Ruminating on this favorite lens thing kindled my curiosity about which lenses I really do favor—so I did the math. (Okay, I let Lightroom Filters do the math.) Of the 10,395 times I clicked my shutter in 2015, here’s the breakdown:

Primary lenses (always in my bag)

  • Sony/Zeiss 16-35mm f4: 3064
  • Sony/Zeiss 24-70mm f4: 3529
  • Sony 70-200mm f4: 1566

Specialty lenses

  • Rokinon 24mm f1.4 (night only): 189
  • Zeiss Distagon 28mm f2* (night only): 161
  • Tamron 150-600mm* (mostly moon and extreme close focus): 1886
*Canon Mount with Metabones IV adapter

There are a lot of qualifiers for these numbers—for example, the total may be skewed a bit for the 24-70 as it is the lens I use most for lightning photography, and when my Lightning Trigger is attached and an active storm is nearby, it can go through hundreds of fames in a relatively short time (even when I’m not seeing lightning). Also, since getting the Tamron 150-600, I sometimes used that lens as a substitute for the 70-200, something I virtually never did with Canon and my 100-400 (which I didn’t particularly like). And I haven’t used the Zeiss since getting the Rokinon, so I really could lump those two together.

What does all this mean? I don’t know, except that I have a fairly even distribution between wide, midrange, and telephoto. That’s encouraging, because I never want to feel like I’m too locked into a single lens. But two things in particular stand out for me: the high number of 16-35 images, and the low number of 70-200 images.

The 16-35 number is significant only in comparison to my Canon 17-40 and 16-35 numbers from previous years, which were much lower (especially for the 17-40). Wide angle clicks went up quite a bit when I replaced my Canon 17-40 (which I was never thrilled with) with the Canon 16-35 f2.8 (which I liked a lot more). But I don’t think they were as high as they are with my Sony/Zeiss 16-35, which is probably a reflection of how pleased I am with the quality of those images, combined with that lens’s compactness. The jury is out on whether it signals a transition in my style, but it’ll be worth monitoring.

The most telling statistic to me is how few 70-200 images I took. I really like the lens, so it’s not a quality thing. And as I said earlier, some of that is an indication of how much I enjoyed shooting with the big Tamron, but that’s not the entire answer. My Canon 70-200 f4 was one of my favorite lenses, and I always enjoyed using it to isolate aspects of a scene, and maybe I’m not doing that so much since my switch to Sony. So here’s a goal for 2016: Don’t forget the 70-200. Stay tuned….

About this image

This is another image from my recent Yosemite snow day. It’s just another example of how much I enjoy photographing Yosemite when its seasons are changing—either snow with autumn leaves, or snow with spring dogwood and waterfalls.

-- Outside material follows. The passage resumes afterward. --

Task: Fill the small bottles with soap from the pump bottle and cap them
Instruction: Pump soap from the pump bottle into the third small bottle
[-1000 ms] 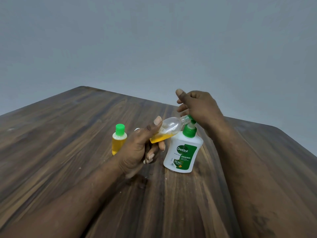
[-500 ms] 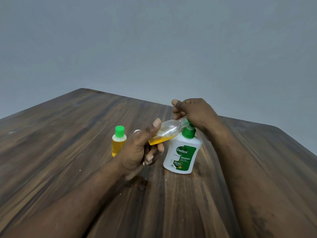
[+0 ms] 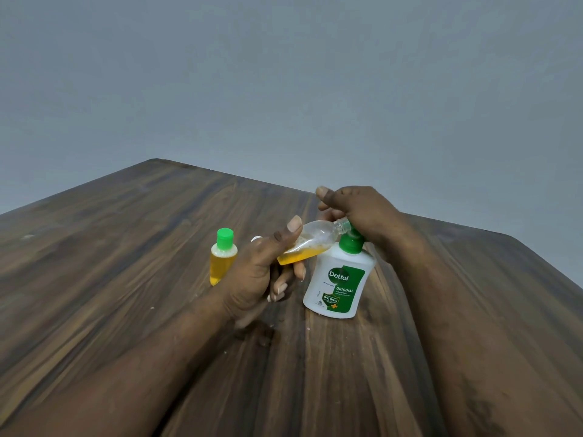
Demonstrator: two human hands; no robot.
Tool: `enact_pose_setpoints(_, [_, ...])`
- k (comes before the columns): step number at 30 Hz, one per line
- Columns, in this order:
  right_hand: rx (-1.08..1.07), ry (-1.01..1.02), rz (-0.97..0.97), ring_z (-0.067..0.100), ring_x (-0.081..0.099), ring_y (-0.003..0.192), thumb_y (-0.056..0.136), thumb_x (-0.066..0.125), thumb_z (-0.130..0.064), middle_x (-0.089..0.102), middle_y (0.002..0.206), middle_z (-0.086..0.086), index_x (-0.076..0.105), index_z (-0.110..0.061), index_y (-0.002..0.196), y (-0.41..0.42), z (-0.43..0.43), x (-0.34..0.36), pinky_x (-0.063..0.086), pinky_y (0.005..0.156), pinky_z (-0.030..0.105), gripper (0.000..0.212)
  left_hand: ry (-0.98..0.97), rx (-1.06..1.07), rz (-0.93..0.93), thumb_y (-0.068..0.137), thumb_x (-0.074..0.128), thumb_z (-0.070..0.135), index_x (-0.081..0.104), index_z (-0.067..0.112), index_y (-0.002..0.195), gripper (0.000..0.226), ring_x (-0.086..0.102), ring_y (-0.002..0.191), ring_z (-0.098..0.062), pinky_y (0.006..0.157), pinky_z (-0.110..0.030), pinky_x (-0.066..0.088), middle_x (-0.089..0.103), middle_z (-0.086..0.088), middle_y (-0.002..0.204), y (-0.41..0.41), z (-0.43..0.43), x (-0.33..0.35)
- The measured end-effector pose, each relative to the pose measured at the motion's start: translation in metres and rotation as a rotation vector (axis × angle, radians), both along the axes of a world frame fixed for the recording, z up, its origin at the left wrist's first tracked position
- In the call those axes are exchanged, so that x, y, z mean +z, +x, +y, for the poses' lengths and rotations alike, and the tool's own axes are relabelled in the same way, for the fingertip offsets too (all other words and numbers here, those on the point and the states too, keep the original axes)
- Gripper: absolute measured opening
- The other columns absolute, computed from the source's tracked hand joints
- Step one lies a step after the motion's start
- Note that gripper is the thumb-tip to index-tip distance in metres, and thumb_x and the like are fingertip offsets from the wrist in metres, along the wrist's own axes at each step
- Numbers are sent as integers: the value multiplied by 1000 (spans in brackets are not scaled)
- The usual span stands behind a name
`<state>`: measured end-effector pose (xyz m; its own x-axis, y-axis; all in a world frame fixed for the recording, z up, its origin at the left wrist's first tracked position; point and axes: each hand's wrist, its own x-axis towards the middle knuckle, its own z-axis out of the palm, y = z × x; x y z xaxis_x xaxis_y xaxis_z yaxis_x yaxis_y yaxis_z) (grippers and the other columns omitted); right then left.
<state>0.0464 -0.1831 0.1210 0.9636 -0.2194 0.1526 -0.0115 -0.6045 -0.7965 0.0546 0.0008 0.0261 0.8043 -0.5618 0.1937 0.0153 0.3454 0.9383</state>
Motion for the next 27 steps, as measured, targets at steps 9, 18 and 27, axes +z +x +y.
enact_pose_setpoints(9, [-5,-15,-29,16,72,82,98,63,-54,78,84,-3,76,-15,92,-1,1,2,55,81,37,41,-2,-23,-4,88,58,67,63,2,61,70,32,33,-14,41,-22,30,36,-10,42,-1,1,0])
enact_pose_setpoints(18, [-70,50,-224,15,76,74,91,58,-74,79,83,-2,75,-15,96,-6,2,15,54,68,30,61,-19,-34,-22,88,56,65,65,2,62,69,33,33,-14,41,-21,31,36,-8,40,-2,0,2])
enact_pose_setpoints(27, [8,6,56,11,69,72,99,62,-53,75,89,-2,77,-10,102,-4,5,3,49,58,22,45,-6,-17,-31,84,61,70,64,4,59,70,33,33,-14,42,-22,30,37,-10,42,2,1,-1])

On this chilly, wet morning, during one of the breaks when the clouds lifted enough to expose Yosemite’s icons, I was at a spot above the Merced River with a nice view of El Capitan. I like this spot for the dogwood tree I can align with El Capitan, and because it’s not particularly well known. I found it about ten years ago while wandering the bank of the Merced River looking for views (something I encourage anyone who wants to get serious about photographing Yosemite to do).

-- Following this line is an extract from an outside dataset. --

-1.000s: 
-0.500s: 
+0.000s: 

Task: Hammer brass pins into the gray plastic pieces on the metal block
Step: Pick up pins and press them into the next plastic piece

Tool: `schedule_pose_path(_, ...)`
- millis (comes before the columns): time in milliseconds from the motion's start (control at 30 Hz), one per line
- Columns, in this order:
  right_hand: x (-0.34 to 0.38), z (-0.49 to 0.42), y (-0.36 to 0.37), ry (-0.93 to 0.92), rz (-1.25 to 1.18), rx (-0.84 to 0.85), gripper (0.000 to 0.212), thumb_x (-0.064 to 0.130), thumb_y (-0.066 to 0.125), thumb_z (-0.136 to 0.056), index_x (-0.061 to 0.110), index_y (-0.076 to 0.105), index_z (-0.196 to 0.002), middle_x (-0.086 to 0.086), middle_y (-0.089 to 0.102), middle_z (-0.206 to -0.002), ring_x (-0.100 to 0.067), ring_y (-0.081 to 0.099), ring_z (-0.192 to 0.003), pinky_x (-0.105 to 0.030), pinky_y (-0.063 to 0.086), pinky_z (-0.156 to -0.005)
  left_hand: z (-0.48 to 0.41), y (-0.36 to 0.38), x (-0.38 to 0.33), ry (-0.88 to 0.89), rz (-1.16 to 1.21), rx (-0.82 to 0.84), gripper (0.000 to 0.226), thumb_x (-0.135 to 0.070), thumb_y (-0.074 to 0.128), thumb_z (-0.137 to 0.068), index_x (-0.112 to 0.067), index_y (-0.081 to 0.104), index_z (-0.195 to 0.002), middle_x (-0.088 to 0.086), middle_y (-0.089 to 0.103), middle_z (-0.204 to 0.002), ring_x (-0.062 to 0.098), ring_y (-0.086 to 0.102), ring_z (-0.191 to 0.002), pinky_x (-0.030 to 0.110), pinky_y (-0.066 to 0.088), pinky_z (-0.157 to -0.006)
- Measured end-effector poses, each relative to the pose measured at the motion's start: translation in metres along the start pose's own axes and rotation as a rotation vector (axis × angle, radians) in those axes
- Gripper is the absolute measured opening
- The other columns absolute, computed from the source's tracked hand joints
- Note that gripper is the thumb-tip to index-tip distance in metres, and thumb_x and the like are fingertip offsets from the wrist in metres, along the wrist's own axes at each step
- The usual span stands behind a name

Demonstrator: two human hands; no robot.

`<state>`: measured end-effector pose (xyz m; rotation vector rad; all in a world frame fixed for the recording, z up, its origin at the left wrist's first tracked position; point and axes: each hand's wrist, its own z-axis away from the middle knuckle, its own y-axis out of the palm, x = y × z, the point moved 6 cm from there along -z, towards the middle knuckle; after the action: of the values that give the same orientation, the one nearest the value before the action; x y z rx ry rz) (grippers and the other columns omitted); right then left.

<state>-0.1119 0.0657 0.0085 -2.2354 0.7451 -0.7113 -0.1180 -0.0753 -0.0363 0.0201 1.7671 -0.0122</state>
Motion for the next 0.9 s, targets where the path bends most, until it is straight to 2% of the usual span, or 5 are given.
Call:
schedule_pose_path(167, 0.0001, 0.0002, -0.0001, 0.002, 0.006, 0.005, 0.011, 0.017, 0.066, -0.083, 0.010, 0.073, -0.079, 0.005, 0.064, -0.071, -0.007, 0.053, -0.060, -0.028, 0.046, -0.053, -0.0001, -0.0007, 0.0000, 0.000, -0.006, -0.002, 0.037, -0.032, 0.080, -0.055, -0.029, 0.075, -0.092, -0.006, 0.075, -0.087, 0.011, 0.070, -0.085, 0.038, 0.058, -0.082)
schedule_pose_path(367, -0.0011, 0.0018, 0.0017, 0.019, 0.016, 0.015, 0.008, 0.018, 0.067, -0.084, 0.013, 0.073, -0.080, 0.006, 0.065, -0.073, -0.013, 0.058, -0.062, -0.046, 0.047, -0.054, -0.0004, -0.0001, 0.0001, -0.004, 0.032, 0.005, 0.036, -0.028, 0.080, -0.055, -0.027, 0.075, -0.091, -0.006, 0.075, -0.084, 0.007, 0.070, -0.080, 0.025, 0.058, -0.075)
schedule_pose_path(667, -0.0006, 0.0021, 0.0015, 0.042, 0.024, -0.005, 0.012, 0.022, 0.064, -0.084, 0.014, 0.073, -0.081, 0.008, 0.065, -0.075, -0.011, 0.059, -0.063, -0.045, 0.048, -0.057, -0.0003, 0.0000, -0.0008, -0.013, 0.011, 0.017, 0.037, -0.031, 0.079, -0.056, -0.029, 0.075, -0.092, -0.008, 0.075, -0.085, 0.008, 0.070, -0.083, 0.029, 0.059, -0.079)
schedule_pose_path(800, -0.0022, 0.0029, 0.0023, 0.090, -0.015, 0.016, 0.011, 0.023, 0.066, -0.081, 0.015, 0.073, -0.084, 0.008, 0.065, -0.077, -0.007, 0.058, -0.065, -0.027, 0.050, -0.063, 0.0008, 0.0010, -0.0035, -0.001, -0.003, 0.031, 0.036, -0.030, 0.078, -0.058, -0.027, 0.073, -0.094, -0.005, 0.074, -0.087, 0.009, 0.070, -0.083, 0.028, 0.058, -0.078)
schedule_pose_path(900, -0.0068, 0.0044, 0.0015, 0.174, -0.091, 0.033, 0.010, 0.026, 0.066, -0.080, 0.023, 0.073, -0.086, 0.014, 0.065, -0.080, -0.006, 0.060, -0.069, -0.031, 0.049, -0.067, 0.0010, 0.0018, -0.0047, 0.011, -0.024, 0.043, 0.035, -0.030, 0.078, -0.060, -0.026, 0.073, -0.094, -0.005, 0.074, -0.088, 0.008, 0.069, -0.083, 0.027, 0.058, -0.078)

I tried a few different things here, starting with closer compositions using my 70-200 and 24-70 to highlight the snow on the leaves with El Capitan in the background. I eventually landed on this wide angle view that used the snow-dusted dogwood tree to balance a more prominent El Capitan. Because the opening is narrow here, I struggled with how to handle the tree on the left. I eventually decided, rather than featuring it or eliminating it, to just let its textured trunk frame the scene’s left side.

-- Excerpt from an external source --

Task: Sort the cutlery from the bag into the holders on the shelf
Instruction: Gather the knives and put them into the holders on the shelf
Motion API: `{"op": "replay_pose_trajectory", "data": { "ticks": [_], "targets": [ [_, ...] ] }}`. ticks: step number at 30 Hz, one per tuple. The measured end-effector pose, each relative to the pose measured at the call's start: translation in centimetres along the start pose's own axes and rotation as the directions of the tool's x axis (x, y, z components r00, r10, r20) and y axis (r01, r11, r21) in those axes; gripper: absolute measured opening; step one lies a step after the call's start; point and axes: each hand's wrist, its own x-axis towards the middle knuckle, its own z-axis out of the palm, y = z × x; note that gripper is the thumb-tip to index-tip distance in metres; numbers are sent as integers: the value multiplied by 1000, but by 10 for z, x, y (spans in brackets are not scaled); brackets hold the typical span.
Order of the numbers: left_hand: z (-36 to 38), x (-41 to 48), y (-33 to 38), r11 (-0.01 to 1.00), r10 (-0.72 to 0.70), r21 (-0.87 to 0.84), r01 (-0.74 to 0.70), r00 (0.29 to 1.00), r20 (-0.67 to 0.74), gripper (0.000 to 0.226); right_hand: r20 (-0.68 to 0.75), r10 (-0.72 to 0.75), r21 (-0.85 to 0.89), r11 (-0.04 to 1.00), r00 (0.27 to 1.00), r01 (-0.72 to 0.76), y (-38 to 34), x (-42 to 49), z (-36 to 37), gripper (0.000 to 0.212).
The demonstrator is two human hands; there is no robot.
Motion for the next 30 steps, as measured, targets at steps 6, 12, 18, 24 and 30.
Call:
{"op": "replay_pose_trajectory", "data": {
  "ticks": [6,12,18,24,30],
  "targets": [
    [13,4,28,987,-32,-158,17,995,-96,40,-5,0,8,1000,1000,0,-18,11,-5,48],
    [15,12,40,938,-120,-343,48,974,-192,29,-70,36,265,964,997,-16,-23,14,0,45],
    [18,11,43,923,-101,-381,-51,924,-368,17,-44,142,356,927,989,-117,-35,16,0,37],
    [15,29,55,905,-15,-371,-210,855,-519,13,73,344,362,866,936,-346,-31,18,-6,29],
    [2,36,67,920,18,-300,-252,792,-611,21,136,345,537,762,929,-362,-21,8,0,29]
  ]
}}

Sharpness throughout the frame was essential. With the trunk less than three feet away, the depth of field benefit of shooting at 16mm was a life-saver, giving me front-to-back sharpness at my preferred f11 (the best balance of DOF, lens sharpness, and minimimal diffraction)—as long as I focused about five feet away. Focus handled, my next concern was the breeze jiggling the leaves. At ISO 100, my shutter speed in the overcast, shaded light was 1/20 second; increasing my ISO to 800 allowed a much more manageable 1/160 second. Click.